• **YOUR GOAL**: Go through the listing below and write out exactly the lines from the one that mentions "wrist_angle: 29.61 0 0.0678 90" through the one that mentions "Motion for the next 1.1", minus the pictures.

• **INPUT**:
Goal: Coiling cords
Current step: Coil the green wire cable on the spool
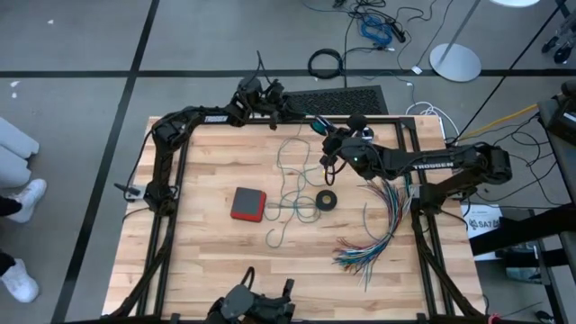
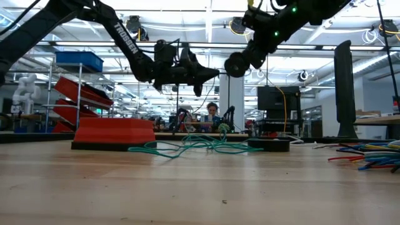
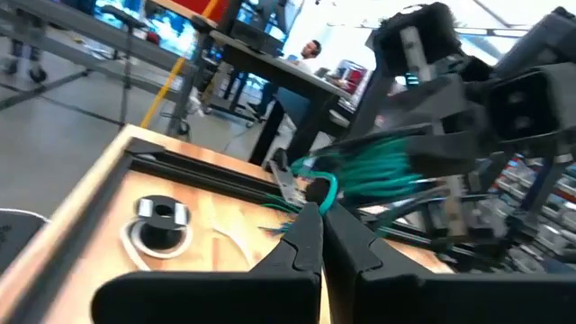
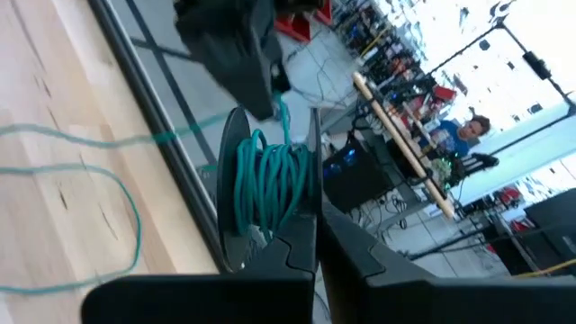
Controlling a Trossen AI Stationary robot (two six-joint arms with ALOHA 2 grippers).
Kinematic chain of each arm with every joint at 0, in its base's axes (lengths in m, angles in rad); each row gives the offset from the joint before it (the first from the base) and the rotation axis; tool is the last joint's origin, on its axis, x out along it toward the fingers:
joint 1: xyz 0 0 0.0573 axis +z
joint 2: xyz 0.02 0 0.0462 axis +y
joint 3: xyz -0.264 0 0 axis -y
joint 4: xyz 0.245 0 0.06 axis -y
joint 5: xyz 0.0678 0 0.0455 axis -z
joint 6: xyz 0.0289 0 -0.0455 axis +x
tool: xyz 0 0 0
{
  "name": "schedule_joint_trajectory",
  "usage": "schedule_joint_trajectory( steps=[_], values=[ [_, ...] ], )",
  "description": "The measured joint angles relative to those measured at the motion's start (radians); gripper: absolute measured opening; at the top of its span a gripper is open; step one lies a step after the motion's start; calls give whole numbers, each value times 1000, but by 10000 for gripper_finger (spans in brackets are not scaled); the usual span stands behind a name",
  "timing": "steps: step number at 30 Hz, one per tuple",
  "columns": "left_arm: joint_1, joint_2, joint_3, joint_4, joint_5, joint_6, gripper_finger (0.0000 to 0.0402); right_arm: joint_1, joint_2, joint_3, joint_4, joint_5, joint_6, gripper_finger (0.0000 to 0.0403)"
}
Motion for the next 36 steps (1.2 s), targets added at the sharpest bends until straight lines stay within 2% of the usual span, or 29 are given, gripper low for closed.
schedule_joint_trajectory(
  steps=[11, 24, 29, 36],
  values=[
    [-42, -69, 0, -1, 30, -12, 0, -31, 38, 0, -39, 6, 43, 0],
    [-169, -71, 0, -83, 41, 49, 0, -85, 43, 0, -7, 0, 96, 0],
    [-211, -72, 0, -134, -34, 114, 0, -91, 43, 0, 76, 0, 96, 0],
    [-246, -72, -20, -117, -259, 166, 0, -92, 43, 0, 181, 0, 146, 0]
  ],
)
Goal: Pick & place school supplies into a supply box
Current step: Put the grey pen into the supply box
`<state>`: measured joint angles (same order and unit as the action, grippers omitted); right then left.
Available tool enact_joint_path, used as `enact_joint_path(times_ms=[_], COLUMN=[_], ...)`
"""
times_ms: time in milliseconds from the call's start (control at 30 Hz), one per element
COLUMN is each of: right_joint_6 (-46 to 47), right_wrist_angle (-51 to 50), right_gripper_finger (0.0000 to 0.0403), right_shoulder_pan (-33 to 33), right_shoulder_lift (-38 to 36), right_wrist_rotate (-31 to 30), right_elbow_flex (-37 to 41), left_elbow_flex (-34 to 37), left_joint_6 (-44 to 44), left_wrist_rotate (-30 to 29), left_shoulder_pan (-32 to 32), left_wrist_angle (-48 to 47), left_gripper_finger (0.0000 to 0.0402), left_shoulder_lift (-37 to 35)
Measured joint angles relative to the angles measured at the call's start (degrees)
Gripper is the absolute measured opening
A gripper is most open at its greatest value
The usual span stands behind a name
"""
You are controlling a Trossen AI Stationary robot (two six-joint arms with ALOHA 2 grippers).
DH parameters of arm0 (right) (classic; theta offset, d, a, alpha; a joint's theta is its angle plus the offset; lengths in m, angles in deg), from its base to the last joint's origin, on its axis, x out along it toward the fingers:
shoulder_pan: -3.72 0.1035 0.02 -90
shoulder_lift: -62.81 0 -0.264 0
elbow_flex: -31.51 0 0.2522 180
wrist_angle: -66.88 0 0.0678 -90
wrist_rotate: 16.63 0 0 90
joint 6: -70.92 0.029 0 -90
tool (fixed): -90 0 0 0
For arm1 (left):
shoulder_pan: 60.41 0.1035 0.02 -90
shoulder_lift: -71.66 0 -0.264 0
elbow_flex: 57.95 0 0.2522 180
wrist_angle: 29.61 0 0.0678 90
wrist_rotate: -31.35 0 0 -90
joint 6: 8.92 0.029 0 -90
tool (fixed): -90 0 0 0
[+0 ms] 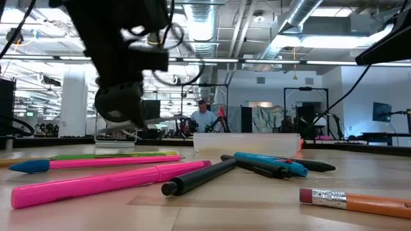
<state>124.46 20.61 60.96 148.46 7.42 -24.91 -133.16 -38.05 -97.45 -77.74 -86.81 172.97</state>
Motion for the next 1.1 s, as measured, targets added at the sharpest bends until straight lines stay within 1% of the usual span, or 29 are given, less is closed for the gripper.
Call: enact_joint_path(times_ms=[100,333,567,667,833,967,1100], right_joint_6=[0.0,0.0,0.0,0.0,0.0,0.0,0.0], right_wrist_angle=[0.0,0.2,0.3,0.3,0.5,0.9,0.9], right_gripper_finger=[0.0118,0.0118,0.0118,0.0118,0.0118,0.0118,0.0118], right_shoulder_pan=[0.0,0.0,0.0,0.0,0.0,0.0,0.0], right_shoulder_lift=[0.0,0.0,0.0,0.0,0.0,0.0,0.0], right_wrist_rotate=[0.0,0.0,0.0,0.0,0.0,0.0,0.0], right_elbow_flex=[0.0,0.0,0.0,0.0,0.0,0.0,0.0], left_elbow_flex=[-1.7,-2.9,-3.0,-3.0,-3.0,-3.0,-3.0], left_joint_6=[5.8,20.7,34.9,39.5,44.1,44.6,44.7], left_wrist_rotate=[-1.1,-1.5,-0.4,2.2,6.9,7.4,9.3], left_shoulder_pan=[0.1,3.1,7.1,9.0,11.9,13.6,14.6], left_wrist_angle=[3.6,17.5,27.7,32.0,38.5,41.1,42.8], left_gripper_finger=[0.0011,0.0011,0.0011,0.0011,0.0011,0.0011,0.0011], left_shoulder_lift=[0.0,0.0,0.0,0.0,0.0,0.0,0.0])
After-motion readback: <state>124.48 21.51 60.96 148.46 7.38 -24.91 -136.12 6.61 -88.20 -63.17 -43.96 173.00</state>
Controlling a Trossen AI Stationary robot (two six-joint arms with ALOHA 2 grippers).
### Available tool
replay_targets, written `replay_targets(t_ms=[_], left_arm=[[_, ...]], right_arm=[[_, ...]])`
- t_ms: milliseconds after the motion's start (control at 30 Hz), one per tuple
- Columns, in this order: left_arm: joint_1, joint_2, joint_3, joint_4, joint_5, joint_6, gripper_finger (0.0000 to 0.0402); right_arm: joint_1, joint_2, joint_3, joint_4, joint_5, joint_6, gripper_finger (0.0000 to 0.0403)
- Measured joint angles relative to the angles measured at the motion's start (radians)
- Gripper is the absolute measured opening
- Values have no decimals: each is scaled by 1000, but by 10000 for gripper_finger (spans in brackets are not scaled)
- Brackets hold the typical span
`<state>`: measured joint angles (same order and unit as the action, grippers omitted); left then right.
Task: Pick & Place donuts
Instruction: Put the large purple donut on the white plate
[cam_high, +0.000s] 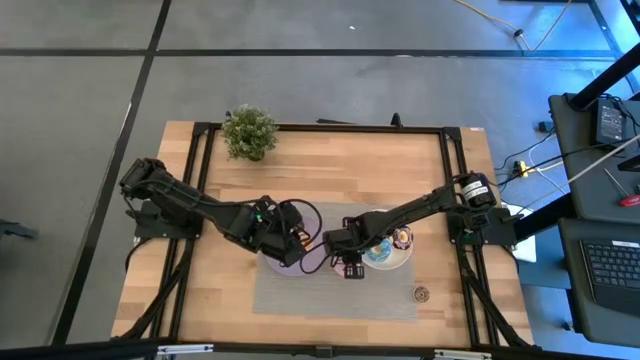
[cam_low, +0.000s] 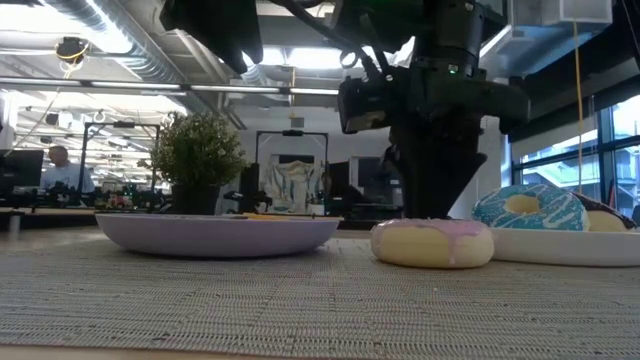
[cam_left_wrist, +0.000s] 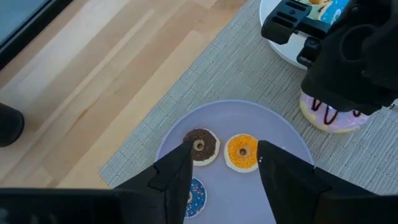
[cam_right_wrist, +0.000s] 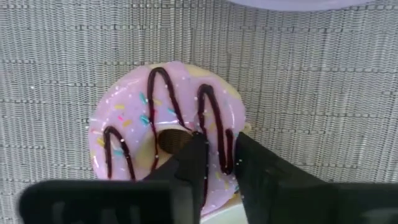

• **EXPECTED OUTPUT**:
wrist_angle: 29.61 0 0.0678 90
wrist_rotate: -31.35 0 0 -90
joint 6: 8.92 0.029 0 -90
tool (fixed): -90 0 0 0
[+0 ms] 
<state>124.46 20.61 60.96 148.46 7.42 -24.91 -133.16 -38.05 -97.45 -77.74 -86.81 172.97</state>
Motion for the next 1.1 s, as measured, targets added at the sharpest bends until straight lines stay within 1% of the usual span, or 29 are given, less is closed for the gripper.

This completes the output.